As he saw her wide eyes with shock, a raging desire to talk, to explain what was happening, to tell her why Death had come for her, came over him, but he bit down on his teeth and clenched his jaw tight. He lifted the blade and brought down as Delia screamed under her gag of webs. She shook violently and the stab that was aimed for her chest ended up slicing at her shoulder, a deep gash that sprang with blood.

She shook her hips, thrashing like a fish out of water and Jack lost his balance atop of her. She rammed a deceivingly strong foot on his chest and Jack toppled off the bed and crashed down on the nightlamp, plunging the room into darkness. A red fury was waking in him. Fucking bitch!

Weedle screeched and Jack stood quickly, seeing the dark form of Delia scramble to the nightstand and frantically search inside the drawer.

By the time Jack was upon her again, a bright flash of white burst between the killer and his prey, and Jack instinctively backed off.

“Meauuuuwwww…” Yellow eyes glowed in the dark. A Pokémon’s.

You real fucking bitch…

Had she always kept a Pokémon in her drawer? Whatever for? Had she been onto him?

This was a panther, or a leopard. A big cat, that was certain.

Weedle lunged at the Pokémon, sensing the danger, but the feline moved fast as a blink, and it swiped the big worm out of the air with a paw, spitting out a hiss. It nimbly stepped off the bed as Delia scurried herself to the farthest corner from Jack.

Jack began to whistle for a String Shot, but the panther Pokémon lunged at him the moment he made a sound. Jack brought up his knife, but it was for nothing. Teeth like daggers gripped around his shoulder and pierced down to the bone, chomping down with such force that something popped within him. He felt his power leave him, drained by the mouth of this feline beast. It had bitten him in the worst spot possible, close to the nape, where a bundle of nerves converged.

I die here?

A cackle whispered through the ceiling. Another mocked him from the walls. The panther Pokémon let go of Jack and leapt off him, digging its claws into his belly and his chest as it did so.

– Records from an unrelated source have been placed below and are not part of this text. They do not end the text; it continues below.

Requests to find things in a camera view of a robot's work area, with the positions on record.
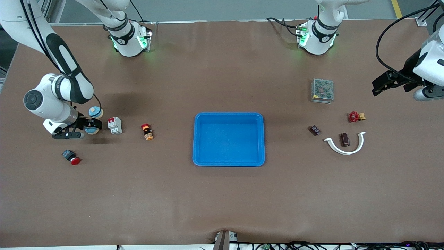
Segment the black cable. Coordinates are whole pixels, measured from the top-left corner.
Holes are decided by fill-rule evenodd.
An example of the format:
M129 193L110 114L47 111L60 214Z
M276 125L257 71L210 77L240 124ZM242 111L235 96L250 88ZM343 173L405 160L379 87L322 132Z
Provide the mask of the black cable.
M134 22L136 22L136 23L146 23L146 22L151 22L151 21L148 21L148 20L137 21L137 20L133 20L133 19L129 19L129 18L128 18L128 20L130 20L130 21L134 21Z
M396 245L393 245L393 246L384 246L384 247L381 247L381 248L367 247L365 250L389 250L389 249L392 249L392 248L407 250L407 249L404 248L404 247L396 246Z
M435 0L434 2L433 2L433 4L432 5L434 5L434 4L436 4L438 2L438 0ZM418 19L421 19L421 17L423 16L425 14L425 12L424 13L422 13L421 14L421 16L419 16L418 17Z
M49 54L46 51L45 47L42 45L43 41L39 40L39 38L38 38L38 36L36 34L36 31L34 30L34 27L31 24L31 20L29 18L28 12L26 11L26 8L25 8L23 0L20 0L20 4L22 5L23 12L25 13L26 21L28 21L29 28L31 29L32 33L34 34L34 38L36 39L37 43L39 44L40 48L42 49L42 51L46 55L46 57L54 64L54 62L52 61L52 58L49 56Z
M439 15L439 17L435 20L435 22L433 23L433 32L436 31L436 26L438 25L438 22L440 21L440 19L444 16L444 13L442 13L441 15Z
M105 8L111 13L111 15L112 15L115 19L117 19L118 21L121 21L121 22L125 20L125 19L120 20L119 18L115 17L114 14L111 12L111 10L108 8L108 6L107 6L102 0L100 0L100 2L105 6Z
M99 103L99 111L97 113L95 113L96 115L98 115L102 111L102 104L100 103L99 99L97 98L97 96L95 94L93 94L92 96L94 96L95 99L97 100L97 102ZM87 117L93 118L92 116L81 116L80 118L87 118Z
M283 247L281 247L281 244L276 244L276 245L279 247L279 249L285 250Z
M313 246L315 246L316 248L320 247L320 248L322 248L324 250L327 250L327 248L325 248L323 245L320 245L320 244L313 244Z
M285 22L285 19L282 18L282 22L284 23L285 28L287 28L287 30L288 30L288 32L290 32L290 34L292 34L293 36L302 37L302 35L291 32L291 30L288 28L287 23Z
M285 26L285 24L283 24L281 21L279 21L278 19L274 18L274 17L269 17L266 20L273 20L275 22L277 22L278 24ZM296 28L296 26L292 26L292 25L287 25L289 28Z
M139 14L140 21L143 22L142 15L140 14L139 10L136 8L136 6L133 3L133 0L130 0L130 3L133 5L134 9L137 11L137 14Z
M29 13L31 14L31 17L32 17L32 21L34 22L34 26L36 27L37 33L39 34L40 41L42 42L42 46L43 46L42 49L45 51L45 55L46 55L46 56L48 57L48 59L52 62L52 64L54 65L54 67L60 71L59 66L56 64L56 62L53 60L53 58L52 58L51 55L49 54L49 50L48 50L48 48L46 47L46 44L45 44L45 42L44 42L44 40L43 40L43 37L42 37L42 34L40 33L39 26L37 25L36 18L34 17L34 12L32 11L31 4L28 4L28 8L29 8Z
M424 242L424 241L422 241L422 242L419 242L419 245L424 245L424 249L425 250L429 250L430 248L429 248L429 246L428 246L428 244L426 243L426 242Z
M294 248L292 248L293 250L299 250L300 248L302 248L303 246L310 248L311 250L315 250L314 248L310 247L308 244L306 244L305 242L291 242L289 245L290 246L294 246Z
M418 14L418 13L423 12L423 11L427 11L427 10L432 9L432 8L436 8L436 7L438 7L438 6L439 6L439 4L435 4L435 5L432 5L432 6L426 7L426 8L424 8L424 9L420 9L420 10L417 10L417 11L412 12L412 13L410 13L410 14L407 14L407 15L401 17L400 19L397 19L396 21L392 22L387 28L385 28L385 30L384 30L384 31L381 33L381 35L379 36L378 41L376 42L376 58L378 59L378 61L379 61L384 67L390 69L391 71L393 71L394 73L396 73L398 76L401 76L401 77L403 77L403 78L405 78L405 79L407 79L407 80L410 80L410 81L412 81L412 82L416 82L416 81L413 80L412 78L405 76L404 74L402 74L402 73L400 73L399 71L395 70L394 68L390 67L389 65L387 65L385 62L383 62L383 61L381 60L381 58L379 57L379 44L381 43L381 39L382 39L383 35L384 35L384 34L385 34L385 33L386 33L386 32L387 32L392 26L394 26L394 25L397 24L398 22L400 22L400 21L406 19L407 17L413 16L413 15Z
M438 9L438 7L436 7L434 10L432 10L425 18L424 18L424 21L425 20L427 20L427 18L431 15L431 14L433 14L436 10Z

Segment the red button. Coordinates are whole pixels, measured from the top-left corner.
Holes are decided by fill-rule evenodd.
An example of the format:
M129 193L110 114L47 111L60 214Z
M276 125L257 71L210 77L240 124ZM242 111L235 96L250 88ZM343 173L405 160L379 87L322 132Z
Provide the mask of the red button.
M77 165L80 163L80 158L74 157L71 159L71 165Z

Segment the electronic component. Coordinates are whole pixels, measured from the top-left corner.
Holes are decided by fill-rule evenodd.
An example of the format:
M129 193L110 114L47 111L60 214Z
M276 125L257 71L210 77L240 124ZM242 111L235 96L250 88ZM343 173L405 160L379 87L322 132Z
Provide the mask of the electronic component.
M147 141L153 139L153 131L150 129L150 125L148 123L142 124L140 126L143 130L143 136Z
M317 126L315 126L315 125L313 125L310 128L310 131L313 133L313 135L319 135L321 133L320 129Z
M311 101L330 104L333 99L333 81L313 78Z
M118 117L108 119L108 128L111 129L111 134L122 133L122 121Z
M341 133L341 134L339 134L339 138L341 139L341 145L343 147L350 146L349 134Z
M78 158L77 155L69 149L65 150L62 155L71 163L71 165L77 165L80 162L80 158Z
M365 116L364 115L365 115L364 113L359 113L359 120L360 121L365 120Z

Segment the green led light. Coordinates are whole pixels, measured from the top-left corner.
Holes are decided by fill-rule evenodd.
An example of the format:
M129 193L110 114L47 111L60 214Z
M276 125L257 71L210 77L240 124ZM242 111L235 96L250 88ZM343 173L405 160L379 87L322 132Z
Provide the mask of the green led light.
M144 37L139 37L139 36L138 36L138 39L139 39L140 46L142 48L146 48L147 47L146 39Z
M114 44L114 48L115 48L116 50L118 50L118 49L117 49L117 45L115 44L114 38L111 37L111 41L112 41L112 43Z
M336 34L332 38L332 42L330 43L330 47L333 46L334 39L336 38Z
M302 46L302 47L304 47L306 44L307 44L307 38L309 37L309 33L306 31L303 35L302 35L302 37L301 37L301 39L299 40L299 45L300 46Z

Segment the blue round object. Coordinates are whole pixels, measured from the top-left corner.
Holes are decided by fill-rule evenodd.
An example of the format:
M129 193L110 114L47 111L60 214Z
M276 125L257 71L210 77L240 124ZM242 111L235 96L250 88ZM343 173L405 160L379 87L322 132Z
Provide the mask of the blue round object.
M100 107L93 106L88 110L89 115L92 118L97 118L102 114L103 110L100 109Z
M95 134L95 133L97 133L99 131L98 128L85 128L84 130L88 134Z

The cackling increased, resounding throughout the room and Delia gave a muffled yell. Jack got up slowly, still holding the knife in his hand and gazed around the room with malice in his eyes. When he spotted the odd but familiar red-eyed gnomes, his spirit lifted.

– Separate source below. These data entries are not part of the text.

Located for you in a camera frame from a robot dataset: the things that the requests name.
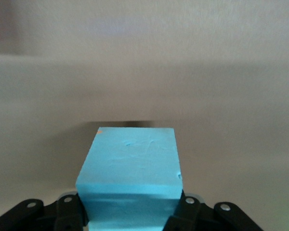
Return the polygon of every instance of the foam block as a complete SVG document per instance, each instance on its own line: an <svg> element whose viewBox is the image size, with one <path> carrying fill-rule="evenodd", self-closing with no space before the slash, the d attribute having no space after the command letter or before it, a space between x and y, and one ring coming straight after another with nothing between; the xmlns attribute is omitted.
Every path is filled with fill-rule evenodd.
<svg viewBox="0 0 289 231"><path fill-rule="evenodd" d="M183 183L172 128L99 128L76 188L91 231L161 231Z"/></svg>

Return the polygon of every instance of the foam block top surface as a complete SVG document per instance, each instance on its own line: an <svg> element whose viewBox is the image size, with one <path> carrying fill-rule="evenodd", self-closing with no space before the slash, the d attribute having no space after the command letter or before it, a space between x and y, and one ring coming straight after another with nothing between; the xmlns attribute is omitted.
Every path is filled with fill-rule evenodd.
<svg viewBox="0 0 289 231"><path fill-rule="evenodd" d="M128 193L180 198L183 184L174 130L99 128L76 187L83 197Z"/></svg>

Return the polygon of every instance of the metal screw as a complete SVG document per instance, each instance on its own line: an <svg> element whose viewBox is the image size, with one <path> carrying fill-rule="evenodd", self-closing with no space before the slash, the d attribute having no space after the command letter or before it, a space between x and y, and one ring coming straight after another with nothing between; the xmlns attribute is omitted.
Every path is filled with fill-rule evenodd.
<svg viewBox="0 0 289 231"><path fill-rule="evenodd" d="M221 209L224 211L230 211L231 208L229 207L229 205L221 204Z"/></svg>
<svg viewBox="0 0 289 231"><path fill-rule="evenodd" d="M37 203L31 202L31 203L29 203L29 204L27 205L27 208L32 208L32 207L34 207L34 206L36 206L36 205L37 205Z"/></svg>
<svg viewBox="0 0 289 231"><path fill-rule="evenodd" d="M64 199L64 202L70 202L72 200L72 197L67 197L66 199Z"/></svg>
<svg viewBox="0 0 289 231"><path fill-rule="evenodd" d="M193 203L195 203L194 199L191 198L191 197L187 197L187 198L185 199L185 201L186 201L186 203L188 203L188 204L193 204Z"/></svg>

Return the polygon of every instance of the white wall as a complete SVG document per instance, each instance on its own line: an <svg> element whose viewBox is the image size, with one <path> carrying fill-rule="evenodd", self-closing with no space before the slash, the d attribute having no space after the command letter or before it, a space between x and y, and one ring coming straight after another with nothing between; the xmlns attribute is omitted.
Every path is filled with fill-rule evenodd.
<svg viewBox="0 0 289 231"><path fill-rule="evenodd" d="M125 120L176 129L186 192L289 231L289 1L0 1L0 214Z"/></svg>

Are these your angels, Lord? They seemed to appear whenever he was in trouble.

One of the Gengar twins gave a growl that reverberated through the room and the panther Pokémon raised its back like a frightened cat, meowing low and eerily. A shadow darted through the room and the panther swiped. Another came from different side and the panther hissed, swiping again but missing.

The Gengars were toying with it.

Jack trained his eyes on Delia, across from him. His left shoulder was burning with pain, and he could not lift it, so he passed the knife to his good hand and took aim of Delia in the dark.

He lobbed the knife at her, aiming for the head, but the panther jumped and swiped it right off the air with the clinking of metal on claw.

Jack lost his cool.

“Kill her then!” he roared at the Gengar twins, but they cackled anew and darted through the room, still toying with the big cat.

He searched for Weedle in the dark and spotted its form, moving sluggishly on the floor, away towards the window.

“MOM!!!” the voice of Ash yelled outside the door.

Jack glared hatefully at Mrs. Ketchum for refusing to die, and turned, snatching Weedle from the floor and staggering over to the windowsill.

He climbed over with the agony in his shoulder increasing by the second and dropped to the ground below with a thud. Groaning, he picked himself up, remembering to take Weedle’s empty Poké Ball with him.

The Gengar twins could still be heard cackling inside the house, but Jack wasted no more time and made his way to his spot in the woods.

He had made a mess of things and failed in his very first task. More than a mess of things, he had become a run-away in a world he knew almost nothing about.